# [What is expected]
The expected output is exactly the lines below, starting at the line with "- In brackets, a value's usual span" and ending at the line with "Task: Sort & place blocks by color", both included; no other line belongs in it.

[[ Data records, beginning ]]

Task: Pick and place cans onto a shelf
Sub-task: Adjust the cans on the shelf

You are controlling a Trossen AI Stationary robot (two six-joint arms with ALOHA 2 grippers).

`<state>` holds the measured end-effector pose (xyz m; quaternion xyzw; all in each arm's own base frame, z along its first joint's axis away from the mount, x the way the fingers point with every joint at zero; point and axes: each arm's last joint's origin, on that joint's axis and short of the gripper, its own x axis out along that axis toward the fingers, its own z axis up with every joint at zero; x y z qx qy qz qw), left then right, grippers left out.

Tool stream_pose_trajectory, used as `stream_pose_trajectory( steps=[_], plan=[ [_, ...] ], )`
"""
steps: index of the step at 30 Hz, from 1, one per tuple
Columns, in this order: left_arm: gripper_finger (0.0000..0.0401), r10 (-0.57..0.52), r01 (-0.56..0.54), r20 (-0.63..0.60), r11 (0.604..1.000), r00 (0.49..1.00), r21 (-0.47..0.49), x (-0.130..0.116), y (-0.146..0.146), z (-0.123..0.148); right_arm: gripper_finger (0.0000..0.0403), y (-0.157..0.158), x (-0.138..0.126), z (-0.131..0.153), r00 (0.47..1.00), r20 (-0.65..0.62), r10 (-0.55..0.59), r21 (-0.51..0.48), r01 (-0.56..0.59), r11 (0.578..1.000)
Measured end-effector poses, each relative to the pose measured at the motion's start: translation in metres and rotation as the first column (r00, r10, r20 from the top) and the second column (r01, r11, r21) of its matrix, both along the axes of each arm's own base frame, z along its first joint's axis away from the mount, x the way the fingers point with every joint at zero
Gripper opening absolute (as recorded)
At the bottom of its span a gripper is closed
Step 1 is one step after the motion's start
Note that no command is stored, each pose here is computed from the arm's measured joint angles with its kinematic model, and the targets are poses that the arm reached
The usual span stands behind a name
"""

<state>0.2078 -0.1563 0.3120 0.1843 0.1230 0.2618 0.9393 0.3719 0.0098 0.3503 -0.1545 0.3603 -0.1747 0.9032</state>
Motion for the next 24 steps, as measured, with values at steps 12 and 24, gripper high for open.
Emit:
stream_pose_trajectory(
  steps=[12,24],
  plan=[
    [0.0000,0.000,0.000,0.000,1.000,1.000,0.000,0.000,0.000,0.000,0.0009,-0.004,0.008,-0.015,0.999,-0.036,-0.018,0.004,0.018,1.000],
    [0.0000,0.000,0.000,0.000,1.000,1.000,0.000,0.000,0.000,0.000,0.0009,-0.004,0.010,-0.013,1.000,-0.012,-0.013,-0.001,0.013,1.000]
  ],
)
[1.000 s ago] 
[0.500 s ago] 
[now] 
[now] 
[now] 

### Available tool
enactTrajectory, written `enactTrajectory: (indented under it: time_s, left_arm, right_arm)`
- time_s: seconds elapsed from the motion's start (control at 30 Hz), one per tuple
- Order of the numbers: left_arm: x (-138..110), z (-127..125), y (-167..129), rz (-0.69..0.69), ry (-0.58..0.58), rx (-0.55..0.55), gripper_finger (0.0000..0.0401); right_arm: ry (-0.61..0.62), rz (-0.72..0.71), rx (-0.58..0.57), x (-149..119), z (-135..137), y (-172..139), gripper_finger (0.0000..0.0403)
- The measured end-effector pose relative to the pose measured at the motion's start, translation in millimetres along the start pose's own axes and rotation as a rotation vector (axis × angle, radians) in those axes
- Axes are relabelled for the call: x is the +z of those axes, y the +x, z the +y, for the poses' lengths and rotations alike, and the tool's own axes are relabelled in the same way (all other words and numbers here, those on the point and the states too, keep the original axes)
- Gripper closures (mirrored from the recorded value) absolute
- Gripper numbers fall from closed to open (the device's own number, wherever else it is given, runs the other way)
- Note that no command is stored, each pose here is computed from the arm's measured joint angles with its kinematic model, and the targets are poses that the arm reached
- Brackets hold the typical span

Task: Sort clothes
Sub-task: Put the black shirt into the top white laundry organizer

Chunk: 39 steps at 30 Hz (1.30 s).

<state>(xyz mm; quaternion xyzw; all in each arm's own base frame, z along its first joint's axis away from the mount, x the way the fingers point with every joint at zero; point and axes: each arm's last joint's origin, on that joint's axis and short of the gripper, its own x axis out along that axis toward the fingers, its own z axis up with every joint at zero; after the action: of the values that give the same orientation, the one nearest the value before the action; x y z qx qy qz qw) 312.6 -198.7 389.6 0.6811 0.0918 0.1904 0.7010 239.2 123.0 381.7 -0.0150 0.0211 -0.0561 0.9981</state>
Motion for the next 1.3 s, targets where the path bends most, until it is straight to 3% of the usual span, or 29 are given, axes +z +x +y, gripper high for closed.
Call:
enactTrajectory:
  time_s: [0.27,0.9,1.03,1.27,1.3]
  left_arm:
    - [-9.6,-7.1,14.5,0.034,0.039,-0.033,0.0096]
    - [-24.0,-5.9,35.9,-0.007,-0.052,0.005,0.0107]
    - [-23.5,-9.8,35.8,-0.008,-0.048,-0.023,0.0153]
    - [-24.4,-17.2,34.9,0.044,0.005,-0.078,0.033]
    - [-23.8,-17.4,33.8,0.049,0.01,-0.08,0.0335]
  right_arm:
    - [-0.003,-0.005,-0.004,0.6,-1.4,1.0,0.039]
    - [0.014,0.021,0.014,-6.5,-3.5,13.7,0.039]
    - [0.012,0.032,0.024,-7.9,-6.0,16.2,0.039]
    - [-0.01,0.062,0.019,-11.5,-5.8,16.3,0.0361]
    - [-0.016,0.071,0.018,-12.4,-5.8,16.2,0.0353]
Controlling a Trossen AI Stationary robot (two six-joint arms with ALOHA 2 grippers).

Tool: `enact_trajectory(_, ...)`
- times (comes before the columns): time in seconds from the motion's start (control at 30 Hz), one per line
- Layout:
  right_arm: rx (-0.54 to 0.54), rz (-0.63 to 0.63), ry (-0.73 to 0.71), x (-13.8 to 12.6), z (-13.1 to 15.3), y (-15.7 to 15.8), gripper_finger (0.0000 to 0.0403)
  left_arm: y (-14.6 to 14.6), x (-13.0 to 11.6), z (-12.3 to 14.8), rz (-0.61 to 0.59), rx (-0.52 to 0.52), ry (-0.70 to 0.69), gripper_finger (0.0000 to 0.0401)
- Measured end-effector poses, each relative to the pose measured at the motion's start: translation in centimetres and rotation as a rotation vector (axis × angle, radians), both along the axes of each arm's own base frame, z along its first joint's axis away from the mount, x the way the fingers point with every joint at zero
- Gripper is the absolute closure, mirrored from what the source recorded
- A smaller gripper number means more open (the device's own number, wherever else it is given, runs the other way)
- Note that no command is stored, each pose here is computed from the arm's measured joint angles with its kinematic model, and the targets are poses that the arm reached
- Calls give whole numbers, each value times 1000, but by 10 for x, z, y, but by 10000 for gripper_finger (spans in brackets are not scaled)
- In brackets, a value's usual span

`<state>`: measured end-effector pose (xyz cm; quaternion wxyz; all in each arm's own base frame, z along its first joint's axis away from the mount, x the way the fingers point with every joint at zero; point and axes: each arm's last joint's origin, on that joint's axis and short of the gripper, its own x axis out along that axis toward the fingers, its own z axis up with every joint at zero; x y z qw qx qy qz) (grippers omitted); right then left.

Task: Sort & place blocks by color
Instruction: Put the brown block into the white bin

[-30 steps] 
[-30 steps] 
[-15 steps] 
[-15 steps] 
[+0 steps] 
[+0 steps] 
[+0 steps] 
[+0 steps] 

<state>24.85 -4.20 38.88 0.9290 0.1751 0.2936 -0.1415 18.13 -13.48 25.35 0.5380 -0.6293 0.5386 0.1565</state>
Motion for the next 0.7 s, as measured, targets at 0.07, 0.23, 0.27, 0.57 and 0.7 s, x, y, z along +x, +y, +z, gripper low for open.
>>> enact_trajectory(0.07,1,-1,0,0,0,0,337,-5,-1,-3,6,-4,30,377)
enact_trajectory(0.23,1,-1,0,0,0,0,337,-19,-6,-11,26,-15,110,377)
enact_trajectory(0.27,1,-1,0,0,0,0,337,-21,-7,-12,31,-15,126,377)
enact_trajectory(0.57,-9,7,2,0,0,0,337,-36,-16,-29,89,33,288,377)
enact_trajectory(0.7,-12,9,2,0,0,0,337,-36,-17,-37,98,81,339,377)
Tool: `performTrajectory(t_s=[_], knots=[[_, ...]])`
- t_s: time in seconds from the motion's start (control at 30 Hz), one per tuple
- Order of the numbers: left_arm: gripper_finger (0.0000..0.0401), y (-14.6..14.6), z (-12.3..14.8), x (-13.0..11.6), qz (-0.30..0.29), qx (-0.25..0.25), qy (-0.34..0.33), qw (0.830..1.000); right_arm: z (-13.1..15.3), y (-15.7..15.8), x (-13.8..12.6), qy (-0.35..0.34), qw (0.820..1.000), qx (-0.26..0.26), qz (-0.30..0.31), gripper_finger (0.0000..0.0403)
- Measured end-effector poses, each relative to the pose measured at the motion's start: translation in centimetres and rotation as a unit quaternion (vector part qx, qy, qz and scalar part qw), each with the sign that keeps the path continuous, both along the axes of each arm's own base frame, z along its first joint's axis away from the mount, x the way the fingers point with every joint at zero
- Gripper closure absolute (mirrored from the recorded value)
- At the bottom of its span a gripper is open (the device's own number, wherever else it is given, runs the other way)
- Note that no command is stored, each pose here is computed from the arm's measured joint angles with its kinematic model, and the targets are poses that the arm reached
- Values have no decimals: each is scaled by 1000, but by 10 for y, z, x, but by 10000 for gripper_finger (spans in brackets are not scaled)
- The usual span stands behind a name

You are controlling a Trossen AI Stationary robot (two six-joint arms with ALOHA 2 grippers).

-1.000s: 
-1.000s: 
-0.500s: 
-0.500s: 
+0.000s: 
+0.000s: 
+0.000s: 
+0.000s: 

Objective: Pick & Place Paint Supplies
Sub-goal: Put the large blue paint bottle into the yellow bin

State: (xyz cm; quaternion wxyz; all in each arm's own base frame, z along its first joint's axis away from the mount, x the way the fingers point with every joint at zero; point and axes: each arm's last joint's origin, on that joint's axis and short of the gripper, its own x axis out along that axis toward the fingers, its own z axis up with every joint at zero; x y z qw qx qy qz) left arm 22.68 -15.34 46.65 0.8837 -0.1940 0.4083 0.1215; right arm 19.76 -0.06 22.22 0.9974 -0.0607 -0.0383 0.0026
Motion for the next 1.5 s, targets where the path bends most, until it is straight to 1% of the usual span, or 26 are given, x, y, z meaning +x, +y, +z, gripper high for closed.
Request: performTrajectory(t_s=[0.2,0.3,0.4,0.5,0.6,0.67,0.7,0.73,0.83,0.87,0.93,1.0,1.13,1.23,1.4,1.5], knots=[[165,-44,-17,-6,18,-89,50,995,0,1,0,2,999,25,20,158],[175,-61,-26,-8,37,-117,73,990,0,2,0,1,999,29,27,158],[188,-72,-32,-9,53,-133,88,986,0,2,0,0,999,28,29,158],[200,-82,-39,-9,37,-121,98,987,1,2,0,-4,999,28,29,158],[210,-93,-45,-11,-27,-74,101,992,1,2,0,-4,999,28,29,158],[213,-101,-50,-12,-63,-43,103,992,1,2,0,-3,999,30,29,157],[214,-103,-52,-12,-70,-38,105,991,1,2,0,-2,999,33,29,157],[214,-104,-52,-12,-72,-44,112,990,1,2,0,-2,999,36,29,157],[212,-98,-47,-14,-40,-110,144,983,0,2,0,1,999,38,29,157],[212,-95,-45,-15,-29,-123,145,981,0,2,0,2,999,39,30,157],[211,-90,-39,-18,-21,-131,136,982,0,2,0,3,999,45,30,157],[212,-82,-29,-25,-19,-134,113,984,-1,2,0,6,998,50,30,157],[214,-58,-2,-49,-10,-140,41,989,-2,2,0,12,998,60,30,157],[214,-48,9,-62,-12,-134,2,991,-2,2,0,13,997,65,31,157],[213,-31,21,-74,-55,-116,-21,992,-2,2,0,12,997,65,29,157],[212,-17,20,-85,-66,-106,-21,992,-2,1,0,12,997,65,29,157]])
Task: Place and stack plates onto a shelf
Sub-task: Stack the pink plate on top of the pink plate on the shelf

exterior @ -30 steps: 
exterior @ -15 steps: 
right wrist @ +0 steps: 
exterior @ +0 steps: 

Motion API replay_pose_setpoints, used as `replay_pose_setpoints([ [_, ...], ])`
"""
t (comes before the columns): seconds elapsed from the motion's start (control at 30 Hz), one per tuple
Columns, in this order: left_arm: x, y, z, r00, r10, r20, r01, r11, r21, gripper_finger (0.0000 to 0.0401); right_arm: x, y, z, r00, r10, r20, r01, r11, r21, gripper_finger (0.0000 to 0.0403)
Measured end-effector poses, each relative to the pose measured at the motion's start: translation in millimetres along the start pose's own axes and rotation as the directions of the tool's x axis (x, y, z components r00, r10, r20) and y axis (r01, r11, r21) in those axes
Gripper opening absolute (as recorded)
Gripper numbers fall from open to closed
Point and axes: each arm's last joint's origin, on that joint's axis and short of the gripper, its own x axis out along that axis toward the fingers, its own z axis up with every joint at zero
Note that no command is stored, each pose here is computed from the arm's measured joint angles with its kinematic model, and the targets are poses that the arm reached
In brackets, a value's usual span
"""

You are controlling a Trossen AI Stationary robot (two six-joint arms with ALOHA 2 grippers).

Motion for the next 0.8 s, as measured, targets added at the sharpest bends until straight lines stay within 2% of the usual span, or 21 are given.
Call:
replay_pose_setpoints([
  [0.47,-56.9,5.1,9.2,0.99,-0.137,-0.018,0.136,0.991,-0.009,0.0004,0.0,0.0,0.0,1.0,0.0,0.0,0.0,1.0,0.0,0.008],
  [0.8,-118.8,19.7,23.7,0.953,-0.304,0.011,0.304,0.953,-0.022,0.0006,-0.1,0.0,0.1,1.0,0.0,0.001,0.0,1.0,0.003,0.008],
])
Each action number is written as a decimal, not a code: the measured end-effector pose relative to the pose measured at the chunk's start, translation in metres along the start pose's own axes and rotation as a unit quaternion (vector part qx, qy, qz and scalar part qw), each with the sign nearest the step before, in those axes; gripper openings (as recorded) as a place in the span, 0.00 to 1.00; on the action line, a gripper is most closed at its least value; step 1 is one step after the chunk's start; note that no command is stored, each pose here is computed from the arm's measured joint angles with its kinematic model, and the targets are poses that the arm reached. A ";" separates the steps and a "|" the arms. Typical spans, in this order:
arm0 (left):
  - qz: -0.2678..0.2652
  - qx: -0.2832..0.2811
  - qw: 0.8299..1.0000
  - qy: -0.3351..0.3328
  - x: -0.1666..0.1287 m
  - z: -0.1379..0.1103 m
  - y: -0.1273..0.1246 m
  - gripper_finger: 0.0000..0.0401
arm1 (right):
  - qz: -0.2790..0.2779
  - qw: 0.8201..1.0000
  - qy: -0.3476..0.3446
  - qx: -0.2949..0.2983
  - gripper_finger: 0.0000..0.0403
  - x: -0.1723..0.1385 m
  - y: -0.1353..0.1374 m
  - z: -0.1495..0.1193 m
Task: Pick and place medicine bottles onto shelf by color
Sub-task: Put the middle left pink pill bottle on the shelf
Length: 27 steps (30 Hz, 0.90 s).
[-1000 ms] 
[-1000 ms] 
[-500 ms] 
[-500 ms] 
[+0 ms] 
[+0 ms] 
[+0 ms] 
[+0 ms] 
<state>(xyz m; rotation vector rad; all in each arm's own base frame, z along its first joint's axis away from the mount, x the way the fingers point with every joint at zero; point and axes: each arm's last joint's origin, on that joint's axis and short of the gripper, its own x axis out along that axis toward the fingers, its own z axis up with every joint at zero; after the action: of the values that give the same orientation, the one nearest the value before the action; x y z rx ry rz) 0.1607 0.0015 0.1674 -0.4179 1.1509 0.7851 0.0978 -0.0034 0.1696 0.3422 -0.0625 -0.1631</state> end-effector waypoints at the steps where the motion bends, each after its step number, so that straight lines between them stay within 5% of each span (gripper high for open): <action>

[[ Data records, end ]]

# [Solution for this task]
- In brackets, a value's usual span

`<state>`: measured end-effector pose (xyz cm; quaternion wxyz; all in each arm's own base frame, z along its first joint's axis away from the mount, x the way the fingers point with every joint at zero; point and axes: each arm's last joint's origin, on that joint's axis and short of the gripper, its own x axis out along that axis toward the fingers, its own z axis up with every joint at zero; x y z qw qx qy qz) (grippers omitted); right then left.

Task: Sort & place blocks by color

That completes the answer to this exercise.